Of course you can write yourself an function to "append" a value to a list, returning a new one:

(defun my-append (value list)
  (if (null list)
      (cons value '()) ; or use (list value)
      (cons (first list) (my-append value (rest list)))))

You can transform this to a tail recursive variant, but that won't solve the main issue of this function: It needs to traverse the whole list for each element to append it. Thus, this is in O(n) with n being the length of the list.

Another issue is that this function is consing a lot, that is it is generating a lot of additional cons cells, causing a lot of work for the memory management. One could solve that by making it destructively modifying its argument, though.

See also the function append that is already part of Common Lisp.

To give you an overview, you can either

• collect the values in the "wrong" order (using cons) and then destructively reverse that list (nreverse)
• collect the values in the "wrong" order and then create a new, reversed list with the values in the right order (reverse)
• actually append your values to the list, tolerating possible quadratic or worse run time.
• actually append your values to the list, destructively modifying the lists structure (nconc).
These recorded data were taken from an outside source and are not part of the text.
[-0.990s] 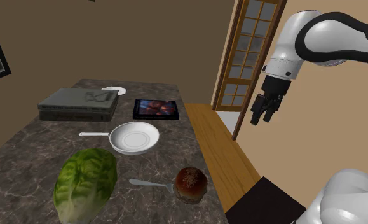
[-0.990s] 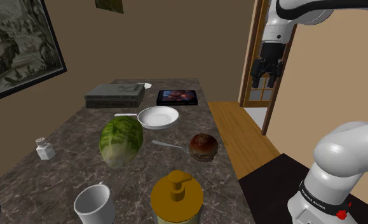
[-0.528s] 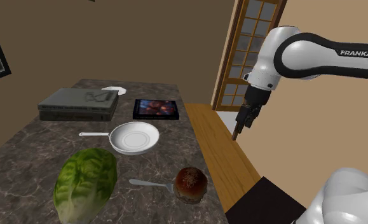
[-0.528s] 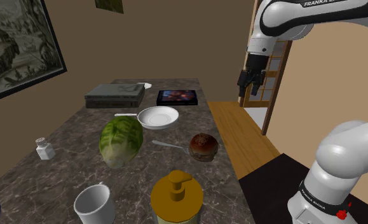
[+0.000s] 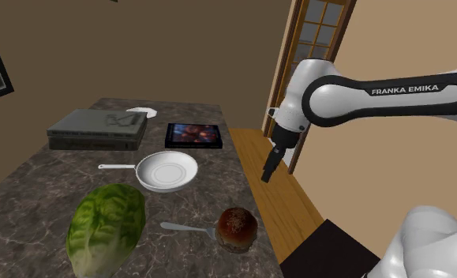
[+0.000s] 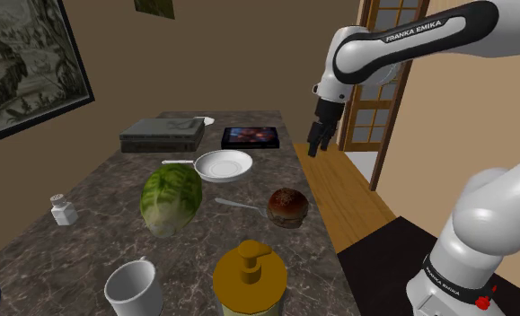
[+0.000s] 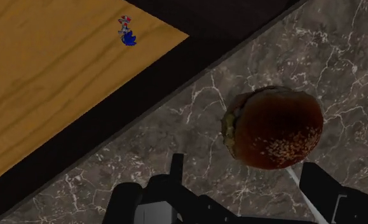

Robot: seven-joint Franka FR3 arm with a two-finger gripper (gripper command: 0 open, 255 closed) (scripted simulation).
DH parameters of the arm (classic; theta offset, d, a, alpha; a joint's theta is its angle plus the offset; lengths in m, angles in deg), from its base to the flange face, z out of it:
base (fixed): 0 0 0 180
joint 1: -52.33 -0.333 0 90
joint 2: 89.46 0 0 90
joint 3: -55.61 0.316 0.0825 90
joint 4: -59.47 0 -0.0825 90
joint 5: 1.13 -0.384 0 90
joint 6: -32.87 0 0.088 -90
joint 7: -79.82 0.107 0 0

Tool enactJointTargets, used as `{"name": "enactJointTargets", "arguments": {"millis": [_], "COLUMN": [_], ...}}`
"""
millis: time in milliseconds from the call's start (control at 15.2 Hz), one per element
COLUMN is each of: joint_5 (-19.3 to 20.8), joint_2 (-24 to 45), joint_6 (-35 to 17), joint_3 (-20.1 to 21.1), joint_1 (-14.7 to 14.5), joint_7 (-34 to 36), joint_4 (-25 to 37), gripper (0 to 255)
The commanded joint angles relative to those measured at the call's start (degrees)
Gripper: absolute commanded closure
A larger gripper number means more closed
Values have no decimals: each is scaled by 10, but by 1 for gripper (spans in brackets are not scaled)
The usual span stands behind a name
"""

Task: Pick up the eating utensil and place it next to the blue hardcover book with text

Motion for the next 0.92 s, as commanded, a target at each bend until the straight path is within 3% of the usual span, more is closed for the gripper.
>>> {"name": "enactJointTargets", "arguments": {"millis": [0, 858], "joint_5": [-9, -68], "joint_2": [29, 228], "joint_6": [-42, -262], "joint_3": [6, 56], "joint_1": [-17, -121], "joint_7": [-29, -207], "joint_4": [-2, 37], "gripper": [0, 0]}}
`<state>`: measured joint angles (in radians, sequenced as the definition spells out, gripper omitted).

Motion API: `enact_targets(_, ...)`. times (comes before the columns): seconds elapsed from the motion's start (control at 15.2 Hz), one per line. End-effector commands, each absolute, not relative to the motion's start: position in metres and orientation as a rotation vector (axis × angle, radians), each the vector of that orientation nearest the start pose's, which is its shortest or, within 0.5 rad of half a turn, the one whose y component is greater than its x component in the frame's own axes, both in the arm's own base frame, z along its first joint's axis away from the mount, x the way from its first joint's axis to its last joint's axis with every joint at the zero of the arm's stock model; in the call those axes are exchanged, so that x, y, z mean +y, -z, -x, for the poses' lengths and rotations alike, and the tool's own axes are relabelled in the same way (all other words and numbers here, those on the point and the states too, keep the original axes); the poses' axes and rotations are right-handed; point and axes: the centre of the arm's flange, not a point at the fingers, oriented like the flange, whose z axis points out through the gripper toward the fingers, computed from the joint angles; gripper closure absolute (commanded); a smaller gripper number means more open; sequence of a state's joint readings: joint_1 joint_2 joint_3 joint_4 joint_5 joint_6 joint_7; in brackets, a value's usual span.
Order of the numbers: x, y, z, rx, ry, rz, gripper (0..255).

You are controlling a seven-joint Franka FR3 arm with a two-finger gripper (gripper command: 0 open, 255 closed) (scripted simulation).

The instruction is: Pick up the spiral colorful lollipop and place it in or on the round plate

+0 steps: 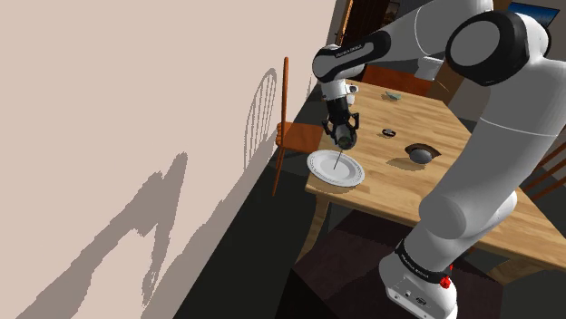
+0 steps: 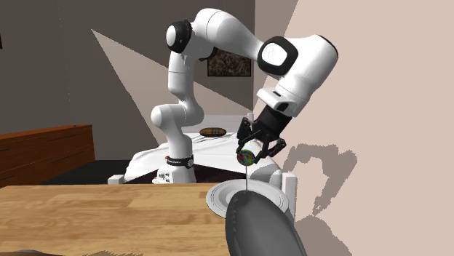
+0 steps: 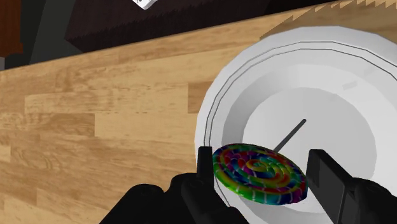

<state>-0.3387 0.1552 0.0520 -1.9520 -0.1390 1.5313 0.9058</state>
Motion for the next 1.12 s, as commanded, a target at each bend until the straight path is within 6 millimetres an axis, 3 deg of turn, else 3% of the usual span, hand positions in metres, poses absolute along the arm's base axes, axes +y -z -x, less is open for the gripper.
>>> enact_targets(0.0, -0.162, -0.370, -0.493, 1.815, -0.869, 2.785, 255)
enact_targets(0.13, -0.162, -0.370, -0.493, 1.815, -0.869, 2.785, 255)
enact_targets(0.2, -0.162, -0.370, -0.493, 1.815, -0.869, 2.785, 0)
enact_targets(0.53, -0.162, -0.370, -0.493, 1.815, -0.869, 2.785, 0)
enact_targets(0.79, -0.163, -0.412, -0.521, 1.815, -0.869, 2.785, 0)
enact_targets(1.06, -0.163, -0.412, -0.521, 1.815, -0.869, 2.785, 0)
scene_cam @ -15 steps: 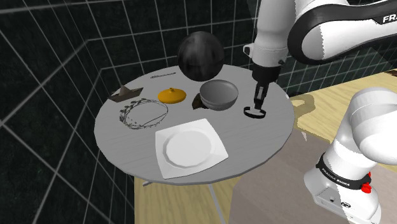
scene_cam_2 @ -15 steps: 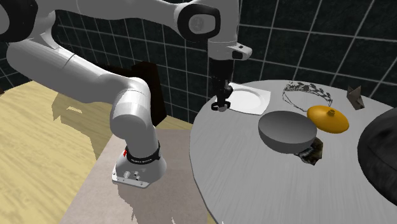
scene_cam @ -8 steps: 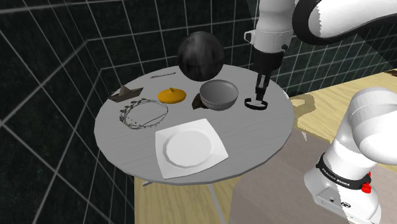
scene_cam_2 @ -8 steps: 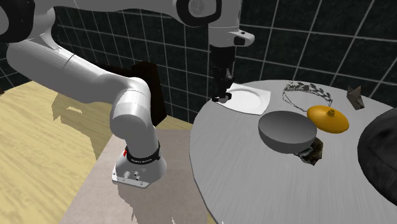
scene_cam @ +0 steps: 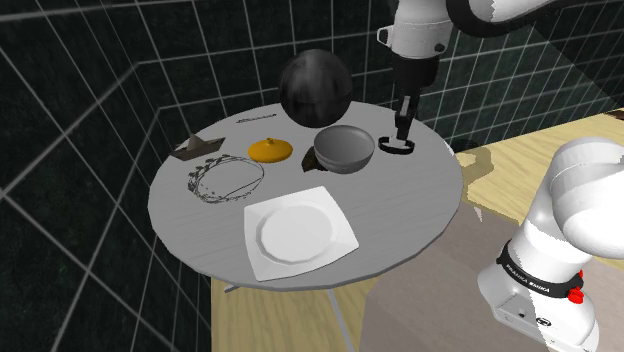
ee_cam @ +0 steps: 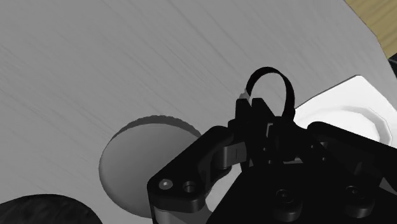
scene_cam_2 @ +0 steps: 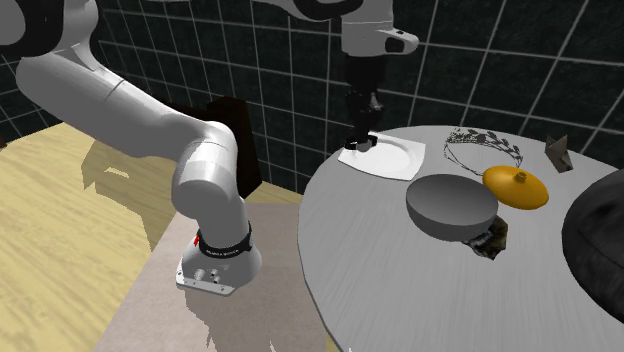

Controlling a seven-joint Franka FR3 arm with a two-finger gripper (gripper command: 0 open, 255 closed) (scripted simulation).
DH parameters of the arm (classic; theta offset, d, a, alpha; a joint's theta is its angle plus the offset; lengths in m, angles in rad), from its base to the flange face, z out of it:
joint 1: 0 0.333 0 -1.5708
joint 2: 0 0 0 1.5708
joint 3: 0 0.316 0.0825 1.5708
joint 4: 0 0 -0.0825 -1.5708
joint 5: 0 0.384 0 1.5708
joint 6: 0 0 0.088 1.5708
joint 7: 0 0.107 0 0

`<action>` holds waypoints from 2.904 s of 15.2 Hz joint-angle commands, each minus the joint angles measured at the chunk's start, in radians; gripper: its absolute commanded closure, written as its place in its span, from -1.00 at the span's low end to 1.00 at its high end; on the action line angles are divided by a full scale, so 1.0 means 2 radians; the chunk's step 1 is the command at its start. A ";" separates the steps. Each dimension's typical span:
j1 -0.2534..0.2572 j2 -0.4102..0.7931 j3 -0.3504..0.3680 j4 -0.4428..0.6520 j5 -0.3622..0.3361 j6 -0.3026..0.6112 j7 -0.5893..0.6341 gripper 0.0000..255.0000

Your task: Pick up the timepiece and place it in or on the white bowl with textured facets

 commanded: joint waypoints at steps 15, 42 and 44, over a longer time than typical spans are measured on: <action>-0.043 0.296 -0.068 0.267 -0.034 0.037 -0.088 1.00; -0.046 0.336 -0.073 0.187 -0.038 0.157 -0.083 1.00; -0.046 0.336 -0.073 0.187 -0.038 0.157 -0.083 -1.00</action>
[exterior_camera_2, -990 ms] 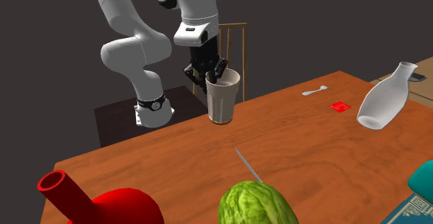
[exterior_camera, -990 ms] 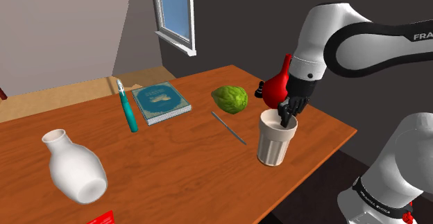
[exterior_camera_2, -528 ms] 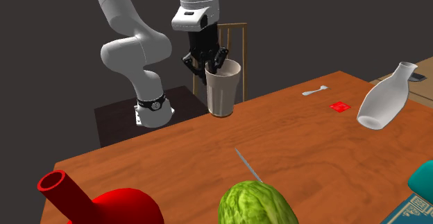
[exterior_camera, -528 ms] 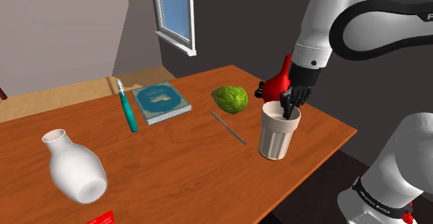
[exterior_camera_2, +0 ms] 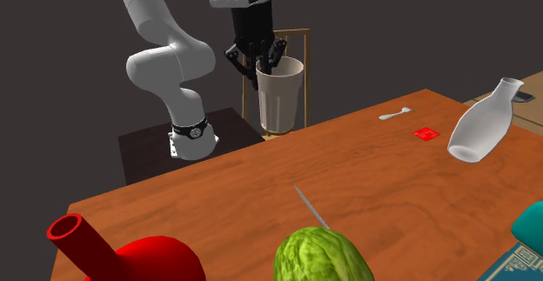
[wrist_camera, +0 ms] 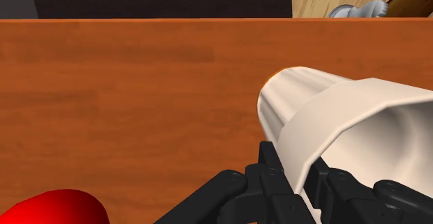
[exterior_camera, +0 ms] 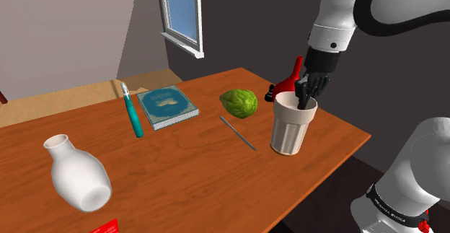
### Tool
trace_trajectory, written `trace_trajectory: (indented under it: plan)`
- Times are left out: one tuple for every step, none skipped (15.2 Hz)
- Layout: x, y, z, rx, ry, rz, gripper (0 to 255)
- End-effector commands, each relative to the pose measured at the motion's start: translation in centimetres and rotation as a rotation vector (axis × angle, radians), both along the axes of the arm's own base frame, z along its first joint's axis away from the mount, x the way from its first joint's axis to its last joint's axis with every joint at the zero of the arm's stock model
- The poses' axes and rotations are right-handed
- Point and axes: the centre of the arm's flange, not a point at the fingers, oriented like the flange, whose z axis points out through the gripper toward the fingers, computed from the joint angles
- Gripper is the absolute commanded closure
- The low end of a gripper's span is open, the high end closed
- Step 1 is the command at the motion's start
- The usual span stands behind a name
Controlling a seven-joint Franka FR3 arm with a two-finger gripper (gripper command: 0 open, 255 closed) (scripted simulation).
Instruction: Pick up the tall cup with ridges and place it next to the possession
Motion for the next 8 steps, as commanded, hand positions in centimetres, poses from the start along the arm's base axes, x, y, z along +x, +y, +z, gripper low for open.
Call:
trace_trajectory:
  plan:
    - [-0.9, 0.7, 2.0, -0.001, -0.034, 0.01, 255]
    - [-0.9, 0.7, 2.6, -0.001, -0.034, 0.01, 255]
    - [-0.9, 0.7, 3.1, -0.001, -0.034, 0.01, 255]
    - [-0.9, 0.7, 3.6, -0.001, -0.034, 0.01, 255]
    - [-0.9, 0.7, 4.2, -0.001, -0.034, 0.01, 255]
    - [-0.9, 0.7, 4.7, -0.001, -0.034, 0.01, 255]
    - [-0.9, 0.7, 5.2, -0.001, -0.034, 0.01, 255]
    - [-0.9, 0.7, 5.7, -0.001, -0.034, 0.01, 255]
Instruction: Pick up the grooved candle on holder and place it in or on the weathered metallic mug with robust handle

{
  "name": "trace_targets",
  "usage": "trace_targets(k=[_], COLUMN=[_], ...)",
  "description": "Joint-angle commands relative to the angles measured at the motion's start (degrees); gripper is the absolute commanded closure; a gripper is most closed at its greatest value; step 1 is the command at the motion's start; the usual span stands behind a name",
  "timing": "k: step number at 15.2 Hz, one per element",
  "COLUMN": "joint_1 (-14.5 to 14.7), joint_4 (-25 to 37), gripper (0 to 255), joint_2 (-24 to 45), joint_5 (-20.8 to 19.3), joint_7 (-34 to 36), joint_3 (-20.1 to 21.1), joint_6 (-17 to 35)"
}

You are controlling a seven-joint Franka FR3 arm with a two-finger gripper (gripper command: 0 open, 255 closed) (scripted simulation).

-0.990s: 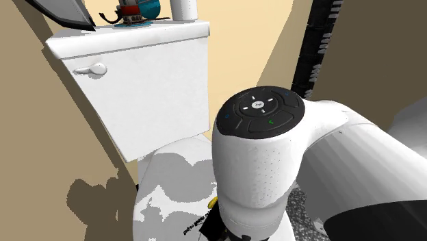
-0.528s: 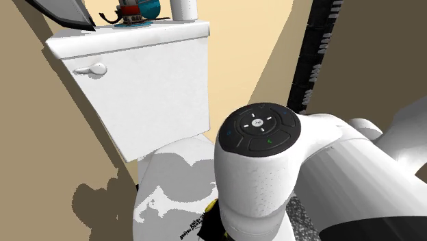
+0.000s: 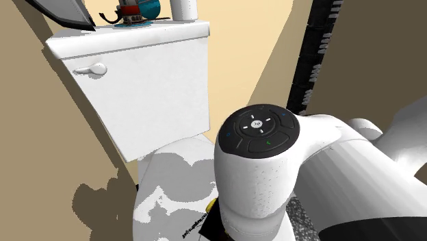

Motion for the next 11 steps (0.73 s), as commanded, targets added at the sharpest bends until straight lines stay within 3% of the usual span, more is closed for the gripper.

This is an improvement against append because you don't need to allocate lots of new cons cells, but you still have the run time issue.

---

Based on uselpa's "hack" I wrote functions to operate with such a "list". It consists of a cons, whose car points to the beginning of the list (i.e. the list), and whose cdr points to the last cons cell of the list. Though that last cell is always (nil . nil), simplifying appending a value:

First, one sets the car of that last cell to the new value, then sets the cdr to a new cell (nil . nil), and finally returns that new "list":

(defun empty-al ()
  (let ((cell (cons nil nil)))
    (cons cell cell)))
(defun cons-al (value al)
  (cons (cons value (car al))
        (cdr al)))
(defun append-al (value al)
  (let ((new-cell (cons nil nil)))
    (setf (cadr al) value
          (cddr al) new-cell)
    (cons (car al) new-cell)))

Answer 4

There's a technique (I don't remember if it has a specific name) which consists in creating an initial cons cell with any car value and keeping a pointer to the cdr. Appending then consists of setfing the pointer's cdr and advancing the pointer. The list you want will at any time be the cdr of the initial cons cell:

? (progn (setq lst (cons 'head nil)) (setq lst-p lst) (cdr lst))
NIL
? (progn (setf (cdr lst-p) (cons 1 nil)) (setq lst-p (cdr lst-p)) (cdr lst))
(1)
? (progn (setf (cdr lst-p) (cons 2 nil)) (setq lst-p (cdr lst-p)) (cdr lst))
(1 2)
? (progn (setf (cdr lst-p) (cons 3 nil)) (setq lst-p (cdr lst-p)) (cdr lst))
(1 2 3)

So this only uses setq, cons, cdr but also setf.